• **What needs to be done**:
Please print the entries below exactly, from the line with "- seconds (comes" through the line with "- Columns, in", including both of those lines and leaving out all others.

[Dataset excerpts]
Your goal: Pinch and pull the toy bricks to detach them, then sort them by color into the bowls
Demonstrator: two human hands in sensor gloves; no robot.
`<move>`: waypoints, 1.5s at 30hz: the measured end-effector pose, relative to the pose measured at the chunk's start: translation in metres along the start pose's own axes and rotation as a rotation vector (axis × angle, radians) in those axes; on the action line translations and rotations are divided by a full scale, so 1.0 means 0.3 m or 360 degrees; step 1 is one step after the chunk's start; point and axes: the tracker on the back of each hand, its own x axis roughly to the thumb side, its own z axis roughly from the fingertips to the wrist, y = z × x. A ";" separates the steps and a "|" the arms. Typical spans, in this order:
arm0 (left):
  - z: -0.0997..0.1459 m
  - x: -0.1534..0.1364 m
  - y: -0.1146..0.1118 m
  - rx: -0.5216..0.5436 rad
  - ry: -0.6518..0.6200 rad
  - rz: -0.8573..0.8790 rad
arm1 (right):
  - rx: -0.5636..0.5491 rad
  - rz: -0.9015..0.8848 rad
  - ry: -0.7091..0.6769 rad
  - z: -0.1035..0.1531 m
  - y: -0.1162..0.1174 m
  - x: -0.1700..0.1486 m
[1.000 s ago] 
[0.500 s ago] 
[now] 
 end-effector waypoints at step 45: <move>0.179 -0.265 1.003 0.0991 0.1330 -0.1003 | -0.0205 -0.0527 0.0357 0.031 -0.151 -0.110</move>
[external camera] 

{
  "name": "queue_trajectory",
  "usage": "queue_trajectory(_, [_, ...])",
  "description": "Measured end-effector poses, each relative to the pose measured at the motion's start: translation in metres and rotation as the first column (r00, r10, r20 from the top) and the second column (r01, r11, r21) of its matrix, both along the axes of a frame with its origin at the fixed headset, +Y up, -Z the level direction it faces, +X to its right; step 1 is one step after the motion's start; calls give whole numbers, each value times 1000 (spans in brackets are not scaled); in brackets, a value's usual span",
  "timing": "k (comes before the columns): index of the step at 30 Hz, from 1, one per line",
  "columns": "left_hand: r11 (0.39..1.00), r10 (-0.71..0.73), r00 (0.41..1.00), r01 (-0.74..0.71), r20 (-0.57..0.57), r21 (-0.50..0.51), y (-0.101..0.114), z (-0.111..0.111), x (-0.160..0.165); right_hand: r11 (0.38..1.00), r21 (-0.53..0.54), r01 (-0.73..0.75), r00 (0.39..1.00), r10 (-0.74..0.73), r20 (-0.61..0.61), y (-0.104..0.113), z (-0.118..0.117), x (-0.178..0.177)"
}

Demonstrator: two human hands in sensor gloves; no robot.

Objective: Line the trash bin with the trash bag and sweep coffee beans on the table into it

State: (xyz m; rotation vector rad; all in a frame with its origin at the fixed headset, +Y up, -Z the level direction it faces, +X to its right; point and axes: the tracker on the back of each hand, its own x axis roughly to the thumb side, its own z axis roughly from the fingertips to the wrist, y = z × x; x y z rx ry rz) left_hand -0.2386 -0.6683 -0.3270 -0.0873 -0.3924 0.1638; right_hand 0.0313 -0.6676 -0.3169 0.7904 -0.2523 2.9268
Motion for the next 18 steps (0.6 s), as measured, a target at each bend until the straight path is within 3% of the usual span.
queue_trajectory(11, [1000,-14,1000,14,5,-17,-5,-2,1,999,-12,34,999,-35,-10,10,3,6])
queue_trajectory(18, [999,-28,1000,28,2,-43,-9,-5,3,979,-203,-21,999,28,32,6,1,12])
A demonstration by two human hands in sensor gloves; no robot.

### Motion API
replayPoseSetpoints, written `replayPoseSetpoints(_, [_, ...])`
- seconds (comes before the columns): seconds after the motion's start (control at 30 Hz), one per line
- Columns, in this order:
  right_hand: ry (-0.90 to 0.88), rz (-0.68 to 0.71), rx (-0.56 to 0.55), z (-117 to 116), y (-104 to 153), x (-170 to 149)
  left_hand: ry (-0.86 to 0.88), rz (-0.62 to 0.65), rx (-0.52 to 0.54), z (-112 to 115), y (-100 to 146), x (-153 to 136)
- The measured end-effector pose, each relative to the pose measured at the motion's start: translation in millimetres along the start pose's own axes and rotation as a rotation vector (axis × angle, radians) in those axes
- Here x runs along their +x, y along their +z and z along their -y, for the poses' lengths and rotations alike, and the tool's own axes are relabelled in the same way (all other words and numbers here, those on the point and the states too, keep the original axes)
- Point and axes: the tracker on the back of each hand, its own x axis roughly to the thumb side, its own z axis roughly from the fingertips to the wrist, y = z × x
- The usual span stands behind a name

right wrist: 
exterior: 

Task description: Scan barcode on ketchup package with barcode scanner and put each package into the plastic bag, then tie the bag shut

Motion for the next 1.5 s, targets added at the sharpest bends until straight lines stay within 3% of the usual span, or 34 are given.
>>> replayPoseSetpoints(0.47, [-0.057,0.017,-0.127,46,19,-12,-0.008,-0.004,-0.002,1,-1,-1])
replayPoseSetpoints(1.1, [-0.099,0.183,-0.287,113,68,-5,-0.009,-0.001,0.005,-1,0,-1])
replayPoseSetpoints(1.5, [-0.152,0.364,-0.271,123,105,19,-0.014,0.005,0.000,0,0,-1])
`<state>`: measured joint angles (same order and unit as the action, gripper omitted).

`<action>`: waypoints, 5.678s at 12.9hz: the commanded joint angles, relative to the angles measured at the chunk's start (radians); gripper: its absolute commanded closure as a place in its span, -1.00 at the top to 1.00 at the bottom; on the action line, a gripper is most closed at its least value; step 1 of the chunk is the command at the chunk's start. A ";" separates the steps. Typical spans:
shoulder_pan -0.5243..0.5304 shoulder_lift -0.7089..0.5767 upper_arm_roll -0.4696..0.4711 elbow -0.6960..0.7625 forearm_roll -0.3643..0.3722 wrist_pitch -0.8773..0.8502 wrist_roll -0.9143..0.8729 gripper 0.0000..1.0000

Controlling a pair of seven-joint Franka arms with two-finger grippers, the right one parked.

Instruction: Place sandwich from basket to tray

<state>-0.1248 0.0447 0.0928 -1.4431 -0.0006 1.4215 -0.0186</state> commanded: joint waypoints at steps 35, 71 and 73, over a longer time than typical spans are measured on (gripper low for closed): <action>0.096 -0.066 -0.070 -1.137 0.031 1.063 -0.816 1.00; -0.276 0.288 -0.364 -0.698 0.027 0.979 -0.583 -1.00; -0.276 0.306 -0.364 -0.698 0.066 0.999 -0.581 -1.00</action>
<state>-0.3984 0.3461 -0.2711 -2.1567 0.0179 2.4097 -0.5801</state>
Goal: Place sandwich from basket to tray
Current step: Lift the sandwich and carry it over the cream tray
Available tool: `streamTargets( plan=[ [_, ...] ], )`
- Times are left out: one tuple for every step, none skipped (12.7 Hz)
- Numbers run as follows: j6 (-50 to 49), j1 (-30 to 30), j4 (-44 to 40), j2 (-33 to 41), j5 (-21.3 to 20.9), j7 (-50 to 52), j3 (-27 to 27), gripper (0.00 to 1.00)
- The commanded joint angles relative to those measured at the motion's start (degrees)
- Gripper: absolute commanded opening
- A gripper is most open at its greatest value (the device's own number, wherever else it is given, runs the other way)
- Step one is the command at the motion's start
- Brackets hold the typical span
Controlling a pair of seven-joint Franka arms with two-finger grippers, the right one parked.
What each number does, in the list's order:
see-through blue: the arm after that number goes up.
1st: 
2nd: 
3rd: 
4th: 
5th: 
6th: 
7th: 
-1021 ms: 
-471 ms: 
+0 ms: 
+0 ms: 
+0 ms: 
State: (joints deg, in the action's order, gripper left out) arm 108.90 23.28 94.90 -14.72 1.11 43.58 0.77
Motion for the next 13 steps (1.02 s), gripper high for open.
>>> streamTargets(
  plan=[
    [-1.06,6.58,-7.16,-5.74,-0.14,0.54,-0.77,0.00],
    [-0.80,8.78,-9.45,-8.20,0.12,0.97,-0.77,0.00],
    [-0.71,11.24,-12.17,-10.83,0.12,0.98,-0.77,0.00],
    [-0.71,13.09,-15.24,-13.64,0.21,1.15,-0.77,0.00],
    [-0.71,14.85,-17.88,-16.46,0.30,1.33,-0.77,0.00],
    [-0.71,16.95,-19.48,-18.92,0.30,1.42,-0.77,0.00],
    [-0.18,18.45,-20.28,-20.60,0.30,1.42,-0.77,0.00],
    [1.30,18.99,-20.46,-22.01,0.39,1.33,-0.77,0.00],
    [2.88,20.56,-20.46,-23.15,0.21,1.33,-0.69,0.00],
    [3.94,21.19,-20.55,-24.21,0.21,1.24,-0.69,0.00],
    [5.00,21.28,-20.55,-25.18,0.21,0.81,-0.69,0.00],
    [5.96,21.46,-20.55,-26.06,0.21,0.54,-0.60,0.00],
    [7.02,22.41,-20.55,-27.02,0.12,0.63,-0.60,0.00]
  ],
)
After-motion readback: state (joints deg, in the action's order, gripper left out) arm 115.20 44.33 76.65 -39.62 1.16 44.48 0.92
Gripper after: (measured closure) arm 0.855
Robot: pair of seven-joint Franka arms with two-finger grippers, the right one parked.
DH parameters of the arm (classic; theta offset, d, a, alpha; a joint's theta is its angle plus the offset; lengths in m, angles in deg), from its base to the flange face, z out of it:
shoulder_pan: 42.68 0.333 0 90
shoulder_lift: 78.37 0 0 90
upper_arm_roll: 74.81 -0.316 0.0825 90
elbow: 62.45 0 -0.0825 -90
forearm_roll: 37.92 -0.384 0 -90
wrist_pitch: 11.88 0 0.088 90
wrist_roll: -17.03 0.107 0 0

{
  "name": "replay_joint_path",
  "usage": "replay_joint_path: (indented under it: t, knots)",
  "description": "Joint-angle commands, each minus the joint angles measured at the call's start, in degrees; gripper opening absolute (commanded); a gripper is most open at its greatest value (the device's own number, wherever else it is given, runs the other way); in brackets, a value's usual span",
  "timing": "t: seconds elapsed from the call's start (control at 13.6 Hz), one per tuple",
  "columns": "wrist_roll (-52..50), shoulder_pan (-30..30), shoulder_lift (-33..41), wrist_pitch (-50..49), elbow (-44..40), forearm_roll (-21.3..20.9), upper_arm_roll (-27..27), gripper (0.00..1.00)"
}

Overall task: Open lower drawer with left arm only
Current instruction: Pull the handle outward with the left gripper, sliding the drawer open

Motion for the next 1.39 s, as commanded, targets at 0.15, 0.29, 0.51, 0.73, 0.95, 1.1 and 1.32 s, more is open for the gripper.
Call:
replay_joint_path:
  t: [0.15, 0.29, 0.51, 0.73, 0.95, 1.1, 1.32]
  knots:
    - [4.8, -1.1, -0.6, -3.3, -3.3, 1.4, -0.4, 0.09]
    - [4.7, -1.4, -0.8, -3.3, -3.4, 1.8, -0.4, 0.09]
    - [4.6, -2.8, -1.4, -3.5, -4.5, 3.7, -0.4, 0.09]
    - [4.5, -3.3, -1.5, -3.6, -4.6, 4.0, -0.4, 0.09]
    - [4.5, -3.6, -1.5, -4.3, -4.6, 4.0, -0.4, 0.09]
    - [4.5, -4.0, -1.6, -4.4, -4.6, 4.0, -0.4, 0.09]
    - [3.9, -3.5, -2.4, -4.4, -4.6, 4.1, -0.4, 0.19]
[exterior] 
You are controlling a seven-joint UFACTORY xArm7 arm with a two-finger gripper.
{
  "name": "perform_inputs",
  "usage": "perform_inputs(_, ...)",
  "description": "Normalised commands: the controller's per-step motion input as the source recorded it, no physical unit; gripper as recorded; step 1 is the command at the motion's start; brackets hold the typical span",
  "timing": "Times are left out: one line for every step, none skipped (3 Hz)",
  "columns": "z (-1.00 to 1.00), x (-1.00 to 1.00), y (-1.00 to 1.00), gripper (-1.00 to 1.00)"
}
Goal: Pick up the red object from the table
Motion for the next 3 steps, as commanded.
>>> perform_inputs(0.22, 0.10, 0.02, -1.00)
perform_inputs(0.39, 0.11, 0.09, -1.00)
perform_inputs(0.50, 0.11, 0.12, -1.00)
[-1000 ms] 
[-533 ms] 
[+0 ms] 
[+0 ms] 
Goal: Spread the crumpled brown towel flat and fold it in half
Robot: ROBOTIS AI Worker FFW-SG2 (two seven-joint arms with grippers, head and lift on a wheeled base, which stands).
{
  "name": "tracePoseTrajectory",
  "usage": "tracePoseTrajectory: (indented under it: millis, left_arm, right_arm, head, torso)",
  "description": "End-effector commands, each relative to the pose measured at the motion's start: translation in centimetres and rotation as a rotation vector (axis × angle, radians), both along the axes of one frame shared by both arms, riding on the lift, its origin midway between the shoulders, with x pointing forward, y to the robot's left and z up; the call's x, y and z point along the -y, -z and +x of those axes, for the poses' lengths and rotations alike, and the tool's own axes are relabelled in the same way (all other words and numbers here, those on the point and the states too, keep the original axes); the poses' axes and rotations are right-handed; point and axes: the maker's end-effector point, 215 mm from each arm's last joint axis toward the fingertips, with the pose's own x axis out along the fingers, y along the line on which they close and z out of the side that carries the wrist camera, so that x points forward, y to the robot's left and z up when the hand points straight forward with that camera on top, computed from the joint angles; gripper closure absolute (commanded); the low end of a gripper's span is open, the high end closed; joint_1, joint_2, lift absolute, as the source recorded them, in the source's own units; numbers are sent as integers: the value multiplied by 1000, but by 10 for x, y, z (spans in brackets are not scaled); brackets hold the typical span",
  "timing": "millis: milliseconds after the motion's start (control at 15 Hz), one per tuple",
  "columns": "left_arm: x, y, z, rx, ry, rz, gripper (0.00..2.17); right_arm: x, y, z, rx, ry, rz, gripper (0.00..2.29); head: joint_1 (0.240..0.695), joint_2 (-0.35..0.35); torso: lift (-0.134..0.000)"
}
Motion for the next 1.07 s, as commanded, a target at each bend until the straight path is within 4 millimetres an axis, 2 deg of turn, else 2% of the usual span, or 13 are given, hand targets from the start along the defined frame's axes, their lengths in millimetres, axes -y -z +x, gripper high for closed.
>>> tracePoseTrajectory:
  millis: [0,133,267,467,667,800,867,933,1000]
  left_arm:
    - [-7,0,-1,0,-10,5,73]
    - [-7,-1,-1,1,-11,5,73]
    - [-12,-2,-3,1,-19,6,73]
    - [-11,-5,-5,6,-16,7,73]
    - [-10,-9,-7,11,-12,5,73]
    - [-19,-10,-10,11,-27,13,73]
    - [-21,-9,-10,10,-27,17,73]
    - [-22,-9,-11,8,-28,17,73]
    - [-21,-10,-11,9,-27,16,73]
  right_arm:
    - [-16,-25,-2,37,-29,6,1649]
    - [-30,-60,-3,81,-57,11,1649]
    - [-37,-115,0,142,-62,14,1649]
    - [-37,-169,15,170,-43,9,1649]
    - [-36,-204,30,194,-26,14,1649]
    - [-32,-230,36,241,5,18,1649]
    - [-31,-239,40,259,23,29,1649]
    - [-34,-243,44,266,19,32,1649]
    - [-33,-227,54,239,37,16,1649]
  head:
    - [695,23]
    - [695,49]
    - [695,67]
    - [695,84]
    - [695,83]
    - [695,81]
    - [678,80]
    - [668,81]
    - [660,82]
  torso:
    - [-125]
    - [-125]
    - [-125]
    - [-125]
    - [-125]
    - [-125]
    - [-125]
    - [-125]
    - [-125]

• **Expected answer**:
- seconds (comes before the columns): seconds after the motion's start (control at 30 Hz), one per line
- Columns, in this order:

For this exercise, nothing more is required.